**ACTIVITY**
In the records below, find each line holding the word "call" and copy it.

(GIVEN RECORDS)

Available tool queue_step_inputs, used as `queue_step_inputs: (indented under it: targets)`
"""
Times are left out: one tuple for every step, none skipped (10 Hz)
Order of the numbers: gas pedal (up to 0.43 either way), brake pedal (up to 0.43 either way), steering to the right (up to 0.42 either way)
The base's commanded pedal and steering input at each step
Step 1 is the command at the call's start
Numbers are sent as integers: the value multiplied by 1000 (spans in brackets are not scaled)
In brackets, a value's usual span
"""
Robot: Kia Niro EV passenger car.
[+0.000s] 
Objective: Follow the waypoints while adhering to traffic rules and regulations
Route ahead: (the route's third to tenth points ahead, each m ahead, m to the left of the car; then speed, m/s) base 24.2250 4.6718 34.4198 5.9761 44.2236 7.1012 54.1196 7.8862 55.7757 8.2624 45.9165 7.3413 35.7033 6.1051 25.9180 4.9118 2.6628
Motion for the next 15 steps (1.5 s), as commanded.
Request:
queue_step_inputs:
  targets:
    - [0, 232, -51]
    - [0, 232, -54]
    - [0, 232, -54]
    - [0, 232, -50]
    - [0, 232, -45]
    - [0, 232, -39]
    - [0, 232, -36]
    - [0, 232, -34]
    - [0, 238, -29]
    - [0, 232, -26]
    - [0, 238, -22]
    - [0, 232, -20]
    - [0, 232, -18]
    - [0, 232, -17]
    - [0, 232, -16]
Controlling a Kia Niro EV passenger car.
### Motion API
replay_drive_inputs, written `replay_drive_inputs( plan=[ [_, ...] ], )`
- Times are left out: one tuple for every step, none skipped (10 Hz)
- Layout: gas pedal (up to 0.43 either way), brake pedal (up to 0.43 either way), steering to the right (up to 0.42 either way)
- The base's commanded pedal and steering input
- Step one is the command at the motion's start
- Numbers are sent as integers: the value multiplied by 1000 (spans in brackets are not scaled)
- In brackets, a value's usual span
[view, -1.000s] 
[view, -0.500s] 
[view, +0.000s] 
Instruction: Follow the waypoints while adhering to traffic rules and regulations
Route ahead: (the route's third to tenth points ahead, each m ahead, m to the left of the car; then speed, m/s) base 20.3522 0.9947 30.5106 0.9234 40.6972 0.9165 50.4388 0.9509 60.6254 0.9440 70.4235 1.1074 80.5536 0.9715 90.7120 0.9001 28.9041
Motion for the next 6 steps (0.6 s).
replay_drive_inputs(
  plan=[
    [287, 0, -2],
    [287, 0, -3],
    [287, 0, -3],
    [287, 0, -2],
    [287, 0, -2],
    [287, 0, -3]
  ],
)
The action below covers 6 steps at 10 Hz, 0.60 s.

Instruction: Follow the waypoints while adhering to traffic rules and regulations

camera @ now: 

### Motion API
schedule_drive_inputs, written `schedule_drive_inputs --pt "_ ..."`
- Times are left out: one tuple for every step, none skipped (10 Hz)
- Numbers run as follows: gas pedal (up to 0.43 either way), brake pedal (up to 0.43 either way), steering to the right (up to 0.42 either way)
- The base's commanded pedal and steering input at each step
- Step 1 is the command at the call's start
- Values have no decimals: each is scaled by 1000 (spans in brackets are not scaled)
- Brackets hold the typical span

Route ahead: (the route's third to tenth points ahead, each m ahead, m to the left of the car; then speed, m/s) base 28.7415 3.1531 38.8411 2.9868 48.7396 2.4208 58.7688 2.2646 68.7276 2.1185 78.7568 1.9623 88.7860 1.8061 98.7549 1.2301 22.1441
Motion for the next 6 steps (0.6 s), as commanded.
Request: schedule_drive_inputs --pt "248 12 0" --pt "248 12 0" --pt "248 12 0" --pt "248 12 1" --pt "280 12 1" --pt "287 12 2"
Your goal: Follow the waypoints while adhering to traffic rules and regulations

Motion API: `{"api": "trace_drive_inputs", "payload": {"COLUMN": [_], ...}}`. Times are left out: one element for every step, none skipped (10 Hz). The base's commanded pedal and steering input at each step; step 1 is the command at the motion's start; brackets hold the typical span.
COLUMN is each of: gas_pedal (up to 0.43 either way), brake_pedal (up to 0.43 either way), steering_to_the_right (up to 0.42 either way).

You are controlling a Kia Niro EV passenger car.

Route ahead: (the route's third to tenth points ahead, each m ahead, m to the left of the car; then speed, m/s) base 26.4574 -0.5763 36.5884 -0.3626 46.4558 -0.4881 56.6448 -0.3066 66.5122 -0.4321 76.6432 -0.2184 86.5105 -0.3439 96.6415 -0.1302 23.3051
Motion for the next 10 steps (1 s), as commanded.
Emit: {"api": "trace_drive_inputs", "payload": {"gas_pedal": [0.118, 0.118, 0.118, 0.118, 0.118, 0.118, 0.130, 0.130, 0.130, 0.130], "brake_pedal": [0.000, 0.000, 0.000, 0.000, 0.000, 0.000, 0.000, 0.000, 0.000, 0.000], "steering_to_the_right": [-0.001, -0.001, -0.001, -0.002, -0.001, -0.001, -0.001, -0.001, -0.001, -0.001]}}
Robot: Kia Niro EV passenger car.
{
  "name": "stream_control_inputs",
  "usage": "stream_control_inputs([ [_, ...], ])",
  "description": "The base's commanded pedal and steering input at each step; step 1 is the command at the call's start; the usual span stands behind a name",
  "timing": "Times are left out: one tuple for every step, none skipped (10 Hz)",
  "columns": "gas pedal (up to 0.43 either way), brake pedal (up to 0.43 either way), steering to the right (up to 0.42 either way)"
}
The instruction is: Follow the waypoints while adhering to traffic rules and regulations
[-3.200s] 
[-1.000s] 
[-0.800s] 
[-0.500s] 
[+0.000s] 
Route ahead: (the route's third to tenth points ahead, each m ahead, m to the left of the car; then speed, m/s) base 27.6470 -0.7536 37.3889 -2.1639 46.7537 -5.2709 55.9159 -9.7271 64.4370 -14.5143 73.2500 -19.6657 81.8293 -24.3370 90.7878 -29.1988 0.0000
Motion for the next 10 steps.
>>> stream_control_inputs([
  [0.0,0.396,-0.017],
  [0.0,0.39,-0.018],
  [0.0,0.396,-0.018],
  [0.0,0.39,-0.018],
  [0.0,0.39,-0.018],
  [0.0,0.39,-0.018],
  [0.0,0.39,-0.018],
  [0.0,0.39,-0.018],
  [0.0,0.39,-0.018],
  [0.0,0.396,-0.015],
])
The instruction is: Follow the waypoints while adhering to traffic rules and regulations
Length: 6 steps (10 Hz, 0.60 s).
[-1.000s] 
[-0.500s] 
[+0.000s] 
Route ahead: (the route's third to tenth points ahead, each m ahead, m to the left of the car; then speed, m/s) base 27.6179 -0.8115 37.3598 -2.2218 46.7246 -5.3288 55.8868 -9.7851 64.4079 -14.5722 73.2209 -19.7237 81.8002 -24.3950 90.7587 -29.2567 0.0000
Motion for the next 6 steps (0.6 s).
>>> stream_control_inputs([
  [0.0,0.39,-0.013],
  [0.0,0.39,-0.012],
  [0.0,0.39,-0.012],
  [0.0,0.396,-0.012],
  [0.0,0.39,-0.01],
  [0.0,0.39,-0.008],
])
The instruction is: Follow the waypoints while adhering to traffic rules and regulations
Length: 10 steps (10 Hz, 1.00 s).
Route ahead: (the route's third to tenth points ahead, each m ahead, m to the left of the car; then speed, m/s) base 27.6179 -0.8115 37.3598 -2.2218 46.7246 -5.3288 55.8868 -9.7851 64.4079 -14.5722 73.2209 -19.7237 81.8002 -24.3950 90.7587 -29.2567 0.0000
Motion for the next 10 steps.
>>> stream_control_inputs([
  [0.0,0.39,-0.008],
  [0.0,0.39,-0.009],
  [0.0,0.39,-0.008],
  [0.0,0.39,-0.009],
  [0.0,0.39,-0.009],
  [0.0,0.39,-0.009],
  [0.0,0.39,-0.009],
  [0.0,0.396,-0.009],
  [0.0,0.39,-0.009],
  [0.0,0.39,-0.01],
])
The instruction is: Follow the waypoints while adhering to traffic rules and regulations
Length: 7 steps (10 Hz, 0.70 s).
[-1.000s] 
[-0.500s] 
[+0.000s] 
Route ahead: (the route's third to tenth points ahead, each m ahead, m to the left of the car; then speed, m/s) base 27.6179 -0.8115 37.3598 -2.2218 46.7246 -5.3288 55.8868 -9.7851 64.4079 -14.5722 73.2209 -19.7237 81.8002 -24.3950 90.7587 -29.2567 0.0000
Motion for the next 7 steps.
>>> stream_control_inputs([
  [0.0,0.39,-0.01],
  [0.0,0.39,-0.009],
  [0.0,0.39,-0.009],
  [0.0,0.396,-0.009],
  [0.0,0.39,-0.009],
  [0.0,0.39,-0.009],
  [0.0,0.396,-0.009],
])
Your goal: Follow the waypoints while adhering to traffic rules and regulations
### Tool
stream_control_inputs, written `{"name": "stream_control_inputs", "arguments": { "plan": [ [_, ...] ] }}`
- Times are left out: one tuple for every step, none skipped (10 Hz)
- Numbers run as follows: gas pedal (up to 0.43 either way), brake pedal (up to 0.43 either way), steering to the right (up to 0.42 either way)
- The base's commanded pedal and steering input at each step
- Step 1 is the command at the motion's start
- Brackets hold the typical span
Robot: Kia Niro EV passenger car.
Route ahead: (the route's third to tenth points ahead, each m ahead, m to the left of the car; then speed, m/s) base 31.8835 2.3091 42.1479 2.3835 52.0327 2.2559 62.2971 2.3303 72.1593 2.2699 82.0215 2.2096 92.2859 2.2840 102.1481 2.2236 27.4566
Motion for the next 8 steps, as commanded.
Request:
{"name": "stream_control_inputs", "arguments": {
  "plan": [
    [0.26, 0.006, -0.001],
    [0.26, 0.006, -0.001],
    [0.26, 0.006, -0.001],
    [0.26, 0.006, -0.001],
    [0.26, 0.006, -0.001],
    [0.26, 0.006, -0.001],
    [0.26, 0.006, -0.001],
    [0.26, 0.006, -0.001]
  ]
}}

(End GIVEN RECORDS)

**TASK ANSWER**
Step 1 is the command at the call's start
- Step 1 is the command at the call's start
  "description": "The base's commanded pedal and steering input at each step; step 1 is the command at the call's start; the usual span stands behind a name",

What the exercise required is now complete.